Ebbe inizio così per Benevento un periodo storico di notevole importanza: si ampliarono le mura della città, si curò l’urbanistica, si realizzarono lo sviluppo e l’ampliamento della “civitas”, si diede impulso alla attività culturale e religiosa, ricostruendo abbazie, chiese, monumenti, con gli annessi “scriptorum”, centri propulsori di cultura.
Benevento dopo la conversione dei Longobardi al cristianesimo nel 663 divenne notevole centro di produzione e di esperienze culturali; vanno ricordate la famosa “scrittura beneventana” ed il “canto beneventano”; inoltre la nota “sacra via langobardorum”, strada dei pellegrini, che da Benevento, lungo il percorso della via Traiana, passando per l’attuale Buonalbergo, raggiungeva il monte Gargano, luogo di fede in onore di San Michele Arcangelo, patrono dei Longobardi.
La storiografia longobarda ha dato l’inizio del culto micaelico all’episodio bellico dell’8 maggio 650, allorchè secondo la tradizione i Longobardi di Benevento respinsero un attacco dei Bizantini i quali volevano impadronirsi del santuario dedicato all’Arcangelo sul monte Gargano. Successivamente a questo episodio, ebbe notevole diffusione il culto micaelico in tutto il Medioevo.
L’arcangelo San Michele, il più potente difensore del popolo di Dio, fu definito “principe degli Angeli” per la sua lealtà, fedeltà e devozione nei confronti del Signore.
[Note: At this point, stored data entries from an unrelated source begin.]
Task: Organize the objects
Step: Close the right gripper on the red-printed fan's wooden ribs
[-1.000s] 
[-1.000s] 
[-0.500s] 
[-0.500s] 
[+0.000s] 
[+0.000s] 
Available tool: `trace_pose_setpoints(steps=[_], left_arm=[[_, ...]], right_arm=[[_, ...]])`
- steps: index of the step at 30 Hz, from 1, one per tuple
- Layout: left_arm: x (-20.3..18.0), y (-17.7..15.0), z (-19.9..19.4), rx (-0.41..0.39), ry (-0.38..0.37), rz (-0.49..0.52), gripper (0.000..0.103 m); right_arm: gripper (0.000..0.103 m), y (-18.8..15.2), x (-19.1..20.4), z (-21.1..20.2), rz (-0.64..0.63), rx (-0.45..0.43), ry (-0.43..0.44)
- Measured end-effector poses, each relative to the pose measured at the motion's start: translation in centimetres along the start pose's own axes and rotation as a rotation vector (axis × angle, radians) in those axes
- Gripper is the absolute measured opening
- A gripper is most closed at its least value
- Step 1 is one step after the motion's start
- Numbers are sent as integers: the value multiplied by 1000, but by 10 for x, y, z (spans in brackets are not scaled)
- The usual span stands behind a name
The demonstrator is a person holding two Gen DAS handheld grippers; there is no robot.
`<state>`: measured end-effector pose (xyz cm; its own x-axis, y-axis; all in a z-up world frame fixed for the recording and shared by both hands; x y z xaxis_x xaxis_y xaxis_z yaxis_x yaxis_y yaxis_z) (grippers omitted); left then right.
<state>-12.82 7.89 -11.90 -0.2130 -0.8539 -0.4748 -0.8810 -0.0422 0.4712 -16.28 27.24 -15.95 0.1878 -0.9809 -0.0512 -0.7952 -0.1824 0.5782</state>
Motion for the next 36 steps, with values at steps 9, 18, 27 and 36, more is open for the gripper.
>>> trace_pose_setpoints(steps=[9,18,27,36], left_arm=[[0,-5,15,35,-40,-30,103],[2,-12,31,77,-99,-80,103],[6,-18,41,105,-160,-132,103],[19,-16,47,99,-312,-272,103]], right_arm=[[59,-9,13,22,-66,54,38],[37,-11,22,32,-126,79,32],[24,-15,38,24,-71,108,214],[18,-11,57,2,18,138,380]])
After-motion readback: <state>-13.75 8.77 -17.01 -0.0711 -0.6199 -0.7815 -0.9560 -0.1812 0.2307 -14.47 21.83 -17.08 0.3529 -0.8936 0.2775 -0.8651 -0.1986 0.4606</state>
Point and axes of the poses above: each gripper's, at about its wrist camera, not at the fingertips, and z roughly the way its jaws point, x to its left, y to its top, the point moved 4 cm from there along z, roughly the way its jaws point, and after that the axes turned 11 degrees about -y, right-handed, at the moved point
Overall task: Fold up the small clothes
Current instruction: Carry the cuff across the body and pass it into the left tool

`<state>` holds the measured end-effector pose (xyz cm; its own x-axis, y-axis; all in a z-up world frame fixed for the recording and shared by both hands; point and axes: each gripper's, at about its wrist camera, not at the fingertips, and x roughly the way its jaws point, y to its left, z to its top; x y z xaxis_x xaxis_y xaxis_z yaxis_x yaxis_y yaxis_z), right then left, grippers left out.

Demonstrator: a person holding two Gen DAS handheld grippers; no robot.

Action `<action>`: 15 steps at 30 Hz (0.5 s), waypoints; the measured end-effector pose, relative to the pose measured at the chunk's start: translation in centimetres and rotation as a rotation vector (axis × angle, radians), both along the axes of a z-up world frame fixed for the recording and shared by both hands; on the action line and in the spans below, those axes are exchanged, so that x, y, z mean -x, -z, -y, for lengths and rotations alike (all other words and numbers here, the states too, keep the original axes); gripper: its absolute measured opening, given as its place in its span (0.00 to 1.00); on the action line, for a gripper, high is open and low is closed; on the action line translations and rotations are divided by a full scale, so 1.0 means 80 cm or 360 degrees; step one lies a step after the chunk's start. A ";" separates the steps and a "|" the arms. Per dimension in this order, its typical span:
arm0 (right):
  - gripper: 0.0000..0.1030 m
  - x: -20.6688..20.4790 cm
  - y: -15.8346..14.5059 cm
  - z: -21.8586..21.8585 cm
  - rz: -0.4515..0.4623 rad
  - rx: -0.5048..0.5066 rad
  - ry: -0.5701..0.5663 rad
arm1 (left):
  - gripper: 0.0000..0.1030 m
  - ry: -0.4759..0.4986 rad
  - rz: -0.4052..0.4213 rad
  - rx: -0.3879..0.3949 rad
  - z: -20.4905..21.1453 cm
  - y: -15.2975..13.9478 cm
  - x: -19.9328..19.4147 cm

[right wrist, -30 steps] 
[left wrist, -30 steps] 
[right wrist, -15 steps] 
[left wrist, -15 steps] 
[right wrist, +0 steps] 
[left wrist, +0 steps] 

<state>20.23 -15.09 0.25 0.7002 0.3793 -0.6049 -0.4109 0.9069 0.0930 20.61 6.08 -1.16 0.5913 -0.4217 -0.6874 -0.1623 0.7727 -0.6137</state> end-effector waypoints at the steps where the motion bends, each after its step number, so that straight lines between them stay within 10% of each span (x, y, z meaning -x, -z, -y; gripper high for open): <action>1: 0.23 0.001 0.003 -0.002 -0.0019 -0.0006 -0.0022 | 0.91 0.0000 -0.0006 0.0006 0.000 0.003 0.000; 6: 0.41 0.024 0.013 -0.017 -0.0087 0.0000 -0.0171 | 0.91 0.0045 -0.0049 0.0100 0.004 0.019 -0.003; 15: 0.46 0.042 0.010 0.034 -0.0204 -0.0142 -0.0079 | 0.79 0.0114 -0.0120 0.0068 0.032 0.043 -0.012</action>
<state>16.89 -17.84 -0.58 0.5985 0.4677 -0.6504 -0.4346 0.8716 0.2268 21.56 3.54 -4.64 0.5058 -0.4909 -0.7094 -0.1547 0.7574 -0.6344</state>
L’arcangelo viene rappresentato, nell’iconografia orientale ed occidentale, come un combattente con la spada in mano, che nella prima immensa guerra apocalittica, affronta e sconfigge Lucifero ribellatosi a Dio, facendolo sprofondare nelle tenebre. Contribuirono, certamente, ad accrescere il culto di San Michele nell’area sannita le vicende della transumanza ed i pellegrinaggi verso il Gargano.